Schlafly's daughter and others blamed Martin, an ardent Trump supporter from early on.

Martin co-wrote a book last year with Schlafly, "The Conservative Case for Trump," and formed an alliance with her sons in their battle with their sister for control of their mother's empire of conservative publications and causes. Schlafly died last fall at 92 with her children embroiled in a tangle of litigation. Martin still controls one of her nonprofits but has been expelled from another.

As Schlafly's self-proclaimed ideological heir, Martin was already an occasional presence on national cable TV when CNN's regular Trump surrogate, Jeffrey Lord, wrote "Sieg Heil" during a Twitter exchange in August. The network subsequently ended its affiliation with Lord.

Martin's invitations to sit in on the CNN panels then became more frequent, and included a stretch that he sensed was a "tryout." In September, he said, he became a regular CNN contributor, with a stipend: "A modest amount, not money that you would live on." The network provides usually weekly flights from St. Louis to New York, with a car waiting to take him to his hotel, to the studio _ and to all the political combat he could want.

Martin said he's had no direct contact with Trump lately beyond a brief hello after the President's St. Charles, Mo., appearance last month. But Martin's political positions on his CNN appearances track virtually unfailingly to Trump:

_ On Roy Moore, the Alabama Senate candidate whom Trump supported despite allegations that Moore pursued underage girls as an adult: "We don't know it's true. There's no evidence ... There are lots of discrepancies in the allegations."

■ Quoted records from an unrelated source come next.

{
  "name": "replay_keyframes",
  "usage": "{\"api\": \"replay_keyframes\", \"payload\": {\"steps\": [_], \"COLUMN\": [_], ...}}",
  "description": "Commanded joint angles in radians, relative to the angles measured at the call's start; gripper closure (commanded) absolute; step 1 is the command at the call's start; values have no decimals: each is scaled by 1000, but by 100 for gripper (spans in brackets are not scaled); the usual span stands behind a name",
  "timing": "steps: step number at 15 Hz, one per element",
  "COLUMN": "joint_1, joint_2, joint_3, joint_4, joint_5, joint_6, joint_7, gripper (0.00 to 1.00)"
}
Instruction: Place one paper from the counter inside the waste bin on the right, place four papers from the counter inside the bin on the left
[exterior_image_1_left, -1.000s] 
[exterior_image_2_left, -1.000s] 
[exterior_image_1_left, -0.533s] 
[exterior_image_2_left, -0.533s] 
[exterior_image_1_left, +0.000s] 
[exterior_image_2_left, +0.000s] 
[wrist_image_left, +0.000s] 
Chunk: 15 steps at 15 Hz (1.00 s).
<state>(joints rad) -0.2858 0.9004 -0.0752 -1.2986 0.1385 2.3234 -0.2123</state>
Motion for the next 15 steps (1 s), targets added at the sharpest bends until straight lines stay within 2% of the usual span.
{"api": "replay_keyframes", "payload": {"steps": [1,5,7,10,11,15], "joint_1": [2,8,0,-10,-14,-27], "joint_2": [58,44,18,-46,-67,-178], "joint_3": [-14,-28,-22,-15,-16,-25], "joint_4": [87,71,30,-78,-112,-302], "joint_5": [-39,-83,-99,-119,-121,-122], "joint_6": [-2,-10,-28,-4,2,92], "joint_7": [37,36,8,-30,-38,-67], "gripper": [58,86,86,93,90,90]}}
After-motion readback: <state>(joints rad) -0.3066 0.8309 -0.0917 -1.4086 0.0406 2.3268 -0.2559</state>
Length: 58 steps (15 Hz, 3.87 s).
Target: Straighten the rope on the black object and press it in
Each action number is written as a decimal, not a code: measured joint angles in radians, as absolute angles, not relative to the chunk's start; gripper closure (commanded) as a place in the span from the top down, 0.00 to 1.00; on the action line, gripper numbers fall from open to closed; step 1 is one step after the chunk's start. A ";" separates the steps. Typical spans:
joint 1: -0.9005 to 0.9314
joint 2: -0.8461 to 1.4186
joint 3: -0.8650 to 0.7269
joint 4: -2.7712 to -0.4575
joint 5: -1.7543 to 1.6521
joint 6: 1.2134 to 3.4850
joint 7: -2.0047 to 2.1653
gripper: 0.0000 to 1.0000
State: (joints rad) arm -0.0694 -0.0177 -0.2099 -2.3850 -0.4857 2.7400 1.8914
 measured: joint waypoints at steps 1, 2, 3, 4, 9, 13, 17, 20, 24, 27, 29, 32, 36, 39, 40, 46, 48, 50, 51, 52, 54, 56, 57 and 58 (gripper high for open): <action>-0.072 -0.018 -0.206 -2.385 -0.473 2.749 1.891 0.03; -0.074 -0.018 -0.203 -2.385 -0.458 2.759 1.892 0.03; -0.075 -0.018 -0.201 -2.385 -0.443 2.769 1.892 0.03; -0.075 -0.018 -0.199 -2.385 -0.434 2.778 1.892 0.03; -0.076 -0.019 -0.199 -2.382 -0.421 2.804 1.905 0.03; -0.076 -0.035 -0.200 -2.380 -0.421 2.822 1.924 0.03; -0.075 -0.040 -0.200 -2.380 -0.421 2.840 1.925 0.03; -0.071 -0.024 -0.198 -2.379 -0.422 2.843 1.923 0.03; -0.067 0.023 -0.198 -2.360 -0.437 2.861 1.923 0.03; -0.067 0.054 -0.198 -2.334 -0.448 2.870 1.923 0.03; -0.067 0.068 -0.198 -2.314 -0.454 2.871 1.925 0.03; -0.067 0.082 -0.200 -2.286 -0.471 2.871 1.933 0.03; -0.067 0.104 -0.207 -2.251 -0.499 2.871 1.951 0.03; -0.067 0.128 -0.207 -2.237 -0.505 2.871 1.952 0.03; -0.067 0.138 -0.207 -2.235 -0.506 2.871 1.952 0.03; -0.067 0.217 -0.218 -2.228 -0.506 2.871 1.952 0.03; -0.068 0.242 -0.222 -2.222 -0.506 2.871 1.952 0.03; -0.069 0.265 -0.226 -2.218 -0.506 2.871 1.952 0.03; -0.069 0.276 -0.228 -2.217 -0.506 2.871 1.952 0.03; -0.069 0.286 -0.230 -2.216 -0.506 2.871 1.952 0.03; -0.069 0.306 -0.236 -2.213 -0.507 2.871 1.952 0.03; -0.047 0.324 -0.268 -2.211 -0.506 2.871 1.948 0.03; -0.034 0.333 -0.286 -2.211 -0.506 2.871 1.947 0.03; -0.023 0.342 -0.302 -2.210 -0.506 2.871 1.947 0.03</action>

_ On sexual assault allegations made against Trump: "If there was evidence ... I think we would have had a different kind of outcome (to last year's election) ... It's grandstanding for politics ... It's fake news. Trump's right."

_ On Hillary Clinton: "If there's one thing the American people know, she has no feeling for people ... She's crooked. She's a loser."

_ On special counsel Robert Mueller's investigation into alleged ties to Russia and Trump's presidential campaign last year: "(He is) a zombie prosecutor ... This guy Mueller is trying to overturn an election now ... Nobody thinks the election was moved by Russia."

At times, Martin's CNN hosts come close to melting down over his steadfast defense of Trump.

"You can't ever say the president was wrong, can you?" Cooper asked during one argument.

Or, as Lemon put it during another show, boiling over with frustration: "Do you just sit around and figure out ways to defend anything the president does ... even when it doesn't make sense?"

Martin kept the smile on during those moments.

"I learned from the master: Phyllis Schlafly was the quintessential happy warrior," Martin said. "There's no reason to frown and be dour. Any discussion leads generally to more discussion, which is a positive.

"And it throws the other side off balance," he said. "They don't know what to make of this guy who just keeps smiling."